ASSIGNMENT: Find every line in the records that holds the string "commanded". Copy each one.

EXTRACTED DATA:
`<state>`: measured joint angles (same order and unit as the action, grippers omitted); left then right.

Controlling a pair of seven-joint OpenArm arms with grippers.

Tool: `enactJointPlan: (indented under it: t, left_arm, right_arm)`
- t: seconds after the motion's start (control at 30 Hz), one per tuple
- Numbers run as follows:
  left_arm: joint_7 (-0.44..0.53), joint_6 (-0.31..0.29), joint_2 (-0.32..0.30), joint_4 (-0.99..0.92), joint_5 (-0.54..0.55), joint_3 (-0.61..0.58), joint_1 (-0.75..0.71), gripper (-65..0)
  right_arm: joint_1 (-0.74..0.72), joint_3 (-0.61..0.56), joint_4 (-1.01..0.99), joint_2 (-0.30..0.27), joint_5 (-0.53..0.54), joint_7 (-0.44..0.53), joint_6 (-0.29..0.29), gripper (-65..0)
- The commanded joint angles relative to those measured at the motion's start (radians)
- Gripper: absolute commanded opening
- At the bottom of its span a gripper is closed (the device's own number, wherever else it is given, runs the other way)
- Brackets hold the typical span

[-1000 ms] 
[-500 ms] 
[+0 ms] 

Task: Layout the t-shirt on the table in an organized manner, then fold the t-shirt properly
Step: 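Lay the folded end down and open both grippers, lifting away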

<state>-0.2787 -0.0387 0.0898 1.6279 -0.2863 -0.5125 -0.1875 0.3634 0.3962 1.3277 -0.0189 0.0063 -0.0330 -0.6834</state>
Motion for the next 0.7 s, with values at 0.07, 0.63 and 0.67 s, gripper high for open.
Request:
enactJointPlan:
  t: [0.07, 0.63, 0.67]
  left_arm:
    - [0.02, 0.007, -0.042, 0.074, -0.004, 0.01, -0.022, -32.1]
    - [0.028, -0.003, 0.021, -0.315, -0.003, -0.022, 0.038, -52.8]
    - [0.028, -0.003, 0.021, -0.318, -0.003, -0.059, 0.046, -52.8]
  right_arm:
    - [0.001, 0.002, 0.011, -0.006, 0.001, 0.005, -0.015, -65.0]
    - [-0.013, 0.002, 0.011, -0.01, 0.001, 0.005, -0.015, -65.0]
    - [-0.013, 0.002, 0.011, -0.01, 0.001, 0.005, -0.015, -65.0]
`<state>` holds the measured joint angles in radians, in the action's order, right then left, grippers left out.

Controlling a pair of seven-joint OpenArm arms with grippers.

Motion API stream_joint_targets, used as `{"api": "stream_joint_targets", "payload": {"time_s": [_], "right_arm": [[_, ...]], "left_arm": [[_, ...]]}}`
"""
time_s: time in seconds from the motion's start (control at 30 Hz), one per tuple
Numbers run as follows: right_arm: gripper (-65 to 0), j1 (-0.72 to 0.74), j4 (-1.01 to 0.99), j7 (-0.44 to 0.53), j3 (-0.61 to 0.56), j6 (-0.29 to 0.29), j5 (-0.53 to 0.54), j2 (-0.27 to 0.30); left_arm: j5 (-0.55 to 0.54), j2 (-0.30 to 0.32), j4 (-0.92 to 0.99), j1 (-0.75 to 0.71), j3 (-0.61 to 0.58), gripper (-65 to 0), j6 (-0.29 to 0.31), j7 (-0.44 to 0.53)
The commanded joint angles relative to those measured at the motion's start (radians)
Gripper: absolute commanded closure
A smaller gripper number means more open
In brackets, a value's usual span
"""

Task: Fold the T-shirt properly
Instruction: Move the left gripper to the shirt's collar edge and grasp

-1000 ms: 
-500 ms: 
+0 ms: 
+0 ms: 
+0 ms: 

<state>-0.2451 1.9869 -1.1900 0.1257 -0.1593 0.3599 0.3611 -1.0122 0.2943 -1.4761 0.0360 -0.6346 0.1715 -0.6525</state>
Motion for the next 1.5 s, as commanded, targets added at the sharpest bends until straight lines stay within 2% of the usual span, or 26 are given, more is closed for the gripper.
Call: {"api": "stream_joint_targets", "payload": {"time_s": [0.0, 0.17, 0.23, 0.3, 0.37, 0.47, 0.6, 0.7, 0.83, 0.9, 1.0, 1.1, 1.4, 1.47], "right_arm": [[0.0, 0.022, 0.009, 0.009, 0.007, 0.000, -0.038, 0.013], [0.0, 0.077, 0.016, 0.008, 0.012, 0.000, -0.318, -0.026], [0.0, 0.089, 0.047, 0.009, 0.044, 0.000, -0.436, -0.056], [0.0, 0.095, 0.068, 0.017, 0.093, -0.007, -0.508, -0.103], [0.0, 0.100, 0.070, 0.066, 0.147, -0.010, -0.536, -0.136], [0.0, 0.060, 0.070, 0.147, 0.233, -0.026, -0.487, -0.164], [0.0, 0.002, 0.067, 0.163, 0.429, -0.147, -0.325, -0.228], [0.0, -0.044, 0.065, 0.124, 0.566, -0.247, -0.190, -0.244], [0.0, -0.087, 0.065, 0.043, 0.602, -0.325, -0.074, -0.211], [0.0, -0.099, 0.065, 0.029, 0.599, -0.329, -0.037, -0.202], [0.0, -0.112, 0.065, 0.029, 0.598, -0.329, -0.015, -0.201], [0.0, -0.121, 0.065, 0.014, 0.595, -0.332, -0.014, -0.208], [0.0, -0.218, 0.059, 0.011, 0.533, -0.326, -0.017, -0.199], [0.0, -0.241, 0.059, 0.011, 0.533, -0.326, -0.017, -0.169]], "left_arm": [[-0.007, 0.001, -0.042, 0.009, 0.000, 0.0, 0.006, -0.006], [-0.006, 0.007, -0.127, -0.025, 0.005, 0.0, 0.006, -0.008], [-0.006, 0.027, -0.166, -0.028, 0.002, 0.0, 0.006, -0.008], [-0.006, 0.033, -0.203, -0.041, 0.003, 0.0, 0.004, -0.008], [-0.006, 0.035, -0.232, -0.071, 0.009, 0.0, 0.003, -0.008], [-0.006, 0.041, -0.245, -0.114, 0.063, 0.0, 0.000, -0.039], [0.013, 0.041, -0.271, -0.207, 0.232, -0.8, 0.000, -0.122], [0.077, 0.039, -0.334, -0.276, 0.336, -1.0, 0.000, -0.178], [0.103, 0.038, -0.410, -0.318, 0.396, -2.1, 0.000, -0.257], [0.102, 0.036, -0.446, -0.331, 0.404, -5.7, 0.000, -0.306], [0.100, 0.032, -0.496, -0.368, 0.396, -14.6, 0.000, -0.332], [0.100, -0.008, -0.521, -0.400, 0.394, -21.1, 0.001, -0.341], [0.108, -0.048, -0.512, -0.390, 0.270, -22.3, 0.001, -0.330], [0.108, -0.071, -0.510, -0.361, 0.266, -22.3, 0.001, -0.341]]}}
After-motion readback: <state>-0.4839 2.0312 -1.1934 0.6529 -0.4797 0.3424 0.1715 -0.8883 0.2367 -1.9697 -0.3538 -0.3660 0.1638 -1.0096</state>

RESPONSE BELOW:
- The commanded joint angles relative to those measured at the motion's start (radians)
- Gripper: absolute commanded opening
The commanded joint angles relative to those measured at the motion's start (radians)
Gripper: absolute commanded closure
Motion for the next 1.5 s, as commanded, targets added at the sharpest bends until straight lines stay within 2% of the usual span, or 26 are given, more is closed for the gripper.

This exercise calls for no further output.